O governo federal do Canadá decidiu proibir as doações de criptomoedas para campanhas políticas, fechando um canal de arrecadação de fundos que parece ter visto pouca ou nenhuma utilização no mundo real nas eleições anteriores do país.
O projeto de lei C-25, a Lei de Eleições Fortes e Livres, apresentado em 26 de março, proibiria contribuições políticas feitas em BTC e outros criptoativos, bem como em ordens de pagamento e produtos de pagamento pré-pagos, agrupando-os como formas de financiamento difíceis de rastrear.
A proibição aplica-se amplamente a todo o sistema político, abrangendo partidos registados, associações de equitação, candidatos, concorrentes à liderança e nomeação, e terceiros envolvidos em publicidade eleitoral.
A medida ocorre no momento em que o governo do Reino Unido também anunciou recentemente uma moratória imediata sobre doações de criptomoedas a partidos políticos, citando preocupações de que os ativos digitais poderiam ser usados para esconder as origens do dinheiro estrangeiro na política britânica.
Segunda tentativa
O projeto de lei C-25 do Canadá aborda uma vulnerabilidade teórica e não um problema documentado.
O Canadá permite doações criptográficas desde 2019 sob uma estrutura administrativa que as classificou como contribuições não monetárias, semelhantes a propriedades. Mas nenhum grande partido federal aceitou publicamente a criptografia e nenhuma contribuição foi divulgada nas eleições de 2021 ou 2025.
No âmbito do quadro de 2019, as contribuições não eram elegíveis para receitas fiscais, um desincentivo significativo num sistema em que os doadores reclamam rotineiramente créditos.
Contribuintes com mais de US$ 200 tiveram que ser identificados publicamente por nome e endereço. Apenas criptomoedas com blockchains públicos verificáveis foram qualificadas – moedas de privacidade como Monero ou ZCash foram excluídas.
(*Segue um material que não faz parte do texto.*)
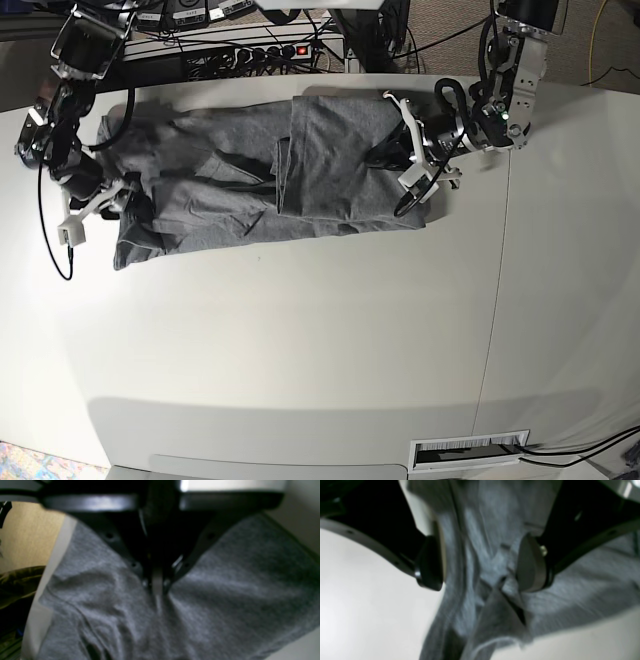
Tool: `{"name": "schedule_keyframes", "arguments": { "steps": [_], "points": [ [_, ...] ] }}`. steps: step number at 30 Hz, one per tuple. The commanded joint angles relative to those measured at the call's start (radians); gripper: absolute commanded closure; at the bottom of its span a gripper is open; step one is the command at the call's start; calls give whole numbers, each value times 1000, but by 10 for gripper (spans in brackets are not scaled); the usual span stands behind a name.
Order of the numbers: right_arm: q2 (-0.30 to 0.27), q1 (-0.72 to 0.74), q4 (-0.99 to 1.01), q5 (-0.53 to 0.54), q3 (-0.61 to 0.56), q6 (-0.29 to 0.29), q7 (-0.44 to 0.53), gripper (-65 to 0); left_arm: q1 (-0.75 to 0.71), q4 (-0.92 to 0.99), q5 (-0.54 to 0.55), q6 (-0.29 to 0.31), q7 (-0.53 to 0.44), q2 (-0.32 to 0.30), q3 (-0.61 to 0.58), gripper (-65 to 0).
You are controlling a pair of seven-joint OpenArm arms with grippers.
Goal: Fold the T-shirt properly
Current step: 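Hold the folded shirt with both grippers and adjust the right gripper's grip, then lift the shirt end with the right gripper and fold it toward the left gripper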
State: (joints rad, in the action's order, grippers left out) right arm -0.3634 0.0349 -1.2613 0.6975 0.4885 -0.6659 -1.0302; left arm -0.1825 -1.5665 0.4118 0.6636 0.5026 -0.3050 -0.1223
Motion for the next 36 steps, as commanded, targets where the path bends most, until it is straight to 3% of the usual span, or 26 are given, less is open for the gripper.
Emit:
{"name": "schedule_keyframes", "arguments": {
  "steps": [1, 10, 17, 22, 28, 36],
  "points": [
    [-5, 4, 35, -10, -3, 11, -79, -471, -14, 11, -84, -8, 101, -8, -4, 0],
    [-5, 83, 95, 177, -3, 11, -359, -471, -14, 11, -84, -8, 98, -8, -4, 0],
    [-25, 114, 93, 180, -3, 12, -366, -467, -14, 11, -84, -8, 99, -8, -4, 0],
    [-82, 115, 93, 175, -3, 16, -366, -379, -14, 11, -84, -8, 98, -8, -4, 0],
    [-153, 115, 93, 214, -3, 19, -366, -373, -13, 11, -84, -8, 98, -8, -4, 0],
    [-135, 114, 94, 247, -93, 18, -366, -373, -14, 11, -84, -8, 73, -8, -4, 0]
  ]
}}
Os candidatos tiveram que liquidar as participações em moeda fiduciária antes de gastar.
No entanto, o Diretor Eleitoral (CEO) ficou cada vez mais desconfortável com o acordo.
Num relatório pós-eleitoral de junho de 2022, o CEO recomendou a adoção de regras mais rígidas para contribuições criptográficas, incluindo a eliminação de uma disposição que considerava que contribuições de US$ 200 ou menos de vendedores não profissionais tinham valor nulo, isentando-os efetivamente do regime de financiamento regulamentado.
Em novembro de 2024, a posição do CEO mudou de regulamentar para proibir, recomendando uma proibição total, alegando que o pseudo-anonimato da criptomoeda cria desafios de transparência e que a identificação do contribuidor é “fundamentalmente difícil”.
O projeto de lei C-25 é a segunda tentativa de promulgar uma proibição de doação de criptomoedas. O seu antecessor, o projeto de lei C-65, continha disposições idênticas, mas morreu quando o Parlamento foi prorrogado em janeiro de 2025.
O novo projeto de lei dá aos destinatários 30 dias para devolver, destruir ou converter e remeter quaisquer contribuições criptográficas recebidas em violação da proibição, com os rendimentos encaminhados ao Receptor Geral. As penalidades administrativas máximas chegam a duas vezes o valor da contribuição infratora, mais US$ 100 mil para empresas.
Nos Estados Unidos, a Comissão Eleitoral Federal fornece orientação sobre como divulgar adequadamente o BTC e outras doações criptográficas para campanhas. As doações criptográficas são permitidas nos EUA desde 2014.
O projeto de lei do Canadá está atualmente em primeira leitura na Câmara dos Comuns.